Julia sighed. "Just what exactly do you want?"
He shrugged. "To check."
"Consider me checked."
He crossed his arms and turned back to the window. He was radiating doom and gloom, and suddenly Julia just couldn't handle it. She had tricked herself into thinking that a new day would bring an old Cayne.
"You know, this could not be more of a nightmare," she said to the back of his head. "Why didn't you just leave me in Memphis? Why are you even with me now?"
"I can't leave you alone."
"Yes you can." He shook his head. "Then why not call one of your friends to babysit me? What about that bartender in Utah.
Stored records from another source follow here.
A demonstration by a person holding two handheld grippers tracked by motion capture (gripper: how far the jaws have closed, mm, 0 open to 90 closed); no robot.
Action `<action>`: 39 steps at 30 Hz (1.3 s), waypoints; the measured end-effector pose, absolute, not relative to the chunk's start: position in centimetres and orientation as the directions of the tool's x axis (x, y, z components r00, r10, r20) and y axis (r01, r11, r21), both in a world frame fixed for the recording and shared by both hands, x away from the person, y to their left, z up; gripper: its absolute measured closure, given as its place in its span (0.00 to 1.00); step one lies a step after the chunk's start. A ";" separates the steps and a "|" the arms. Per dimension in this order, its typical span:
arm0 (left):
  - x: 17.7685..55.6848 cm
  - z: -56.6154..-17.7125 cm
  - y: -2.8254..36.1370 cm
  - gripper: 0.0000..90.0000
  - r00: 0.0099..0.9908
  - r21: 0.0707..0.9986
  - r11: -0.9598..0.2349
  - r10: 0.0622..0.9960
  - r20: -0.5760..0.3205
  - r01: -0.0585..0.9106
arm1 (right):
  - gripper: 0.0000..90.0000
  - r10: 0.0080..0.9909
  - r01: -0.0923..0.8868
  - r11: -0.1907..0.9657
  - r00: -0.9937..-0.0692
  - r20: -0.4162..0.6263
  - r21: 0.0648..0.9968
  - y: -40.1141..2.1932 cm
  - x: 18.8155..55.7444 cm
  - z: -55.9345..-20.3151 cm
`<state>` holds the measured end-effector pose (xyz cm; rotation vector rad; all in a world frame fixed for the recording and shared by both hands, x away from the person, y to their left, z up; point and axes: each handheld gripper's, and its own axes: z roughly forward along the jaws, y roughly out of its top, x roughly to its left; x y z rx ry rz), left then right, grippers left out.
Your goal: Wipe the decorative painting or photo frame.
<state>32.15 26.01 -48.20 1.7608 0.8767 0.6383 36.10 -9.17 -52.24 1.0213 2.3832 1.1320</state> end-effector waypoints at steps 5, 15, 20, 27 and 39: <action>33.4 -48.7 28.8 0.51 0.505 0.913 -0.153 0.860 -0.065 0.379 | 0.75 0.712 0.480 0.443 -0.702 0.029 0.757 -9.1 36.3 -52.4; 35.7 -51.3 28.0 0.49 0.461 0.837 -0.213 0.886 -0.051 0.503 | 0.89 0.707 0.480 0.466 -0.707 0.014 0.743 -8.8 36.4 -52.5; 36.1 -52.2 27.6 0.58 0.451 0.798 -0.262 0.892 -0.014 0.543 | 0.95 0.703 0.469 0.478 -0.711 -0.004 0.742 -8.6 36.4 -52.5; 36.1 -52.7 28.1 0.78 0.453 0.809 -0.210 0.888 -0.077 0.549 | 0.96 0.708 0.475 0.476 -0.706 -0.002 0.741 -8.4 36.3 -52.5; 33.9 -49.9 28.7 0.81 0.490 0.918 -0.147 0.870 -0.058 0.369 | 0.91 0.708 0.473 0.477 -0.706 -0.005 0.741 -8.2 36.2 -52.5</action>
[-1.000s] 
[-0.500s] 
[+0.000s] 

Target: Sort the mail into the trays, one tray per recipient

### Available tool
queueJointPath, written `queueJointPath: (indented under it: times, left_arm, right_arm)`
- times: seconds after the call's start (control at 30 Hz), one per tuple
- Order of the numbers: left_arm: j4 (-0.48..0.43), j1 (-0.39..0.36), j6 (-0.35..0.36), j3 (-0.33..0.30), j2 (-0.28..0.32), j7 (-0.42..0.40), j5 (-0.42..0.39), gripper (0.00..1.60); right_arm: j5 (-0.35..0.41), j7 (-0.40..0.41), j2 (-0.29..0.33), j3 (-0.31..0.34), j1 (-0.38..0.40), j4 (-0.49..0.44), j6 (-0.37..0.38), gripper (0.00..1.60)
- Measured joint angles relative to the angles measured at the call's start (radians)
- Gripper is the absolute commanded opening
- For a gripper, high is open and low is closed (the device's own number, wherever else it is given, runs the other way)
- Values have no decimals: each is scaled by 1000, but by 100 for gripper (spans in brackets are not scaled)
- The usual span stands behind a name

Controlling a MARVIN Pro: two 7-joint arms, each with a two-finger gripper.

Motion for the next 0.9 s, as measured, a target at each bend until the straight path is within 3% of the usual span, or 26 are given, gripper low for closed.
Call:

Andrew, right?"
"Andre."
"Whatever. I'm sure he's got a busy flight schedule, but maybe he could take a few days off."
"Maybe that would be best."
Julia's blood froze, then boiled. "Do they have Nephilim shrinks?" she asked flatly.
He looked at her blankly, and Julia twirled her finger around her ear. "Psychologists. Head doctors. For people who're crazy, Cayne. Messed up."
There was a pause, and then, "Okay."
"Ever thought of going to one? Figuring out what's wrong with you?"
"No."
"See, the thing is--" She sounded shrill; she lowered her voice. "The thing is, it isn't normal for people to act the way you're acting. So hot and cold."
Cayne seemed hypnotized by the window.
"I don't understand the way
you're
acting."
Julia laughed. It was bitter, and the sound of it made her hurt worse. "Why am I acting this way?" The shrillness was back. "Well, let's see. My parents get killed by this evil half-demon guy, and I find myself a nice little warehouse to chill in. And then you drop by, and you invite me to join your quest to kill the guy that tried to kill me. And I, having nothing better to do, join. Have I gotten it right so far?"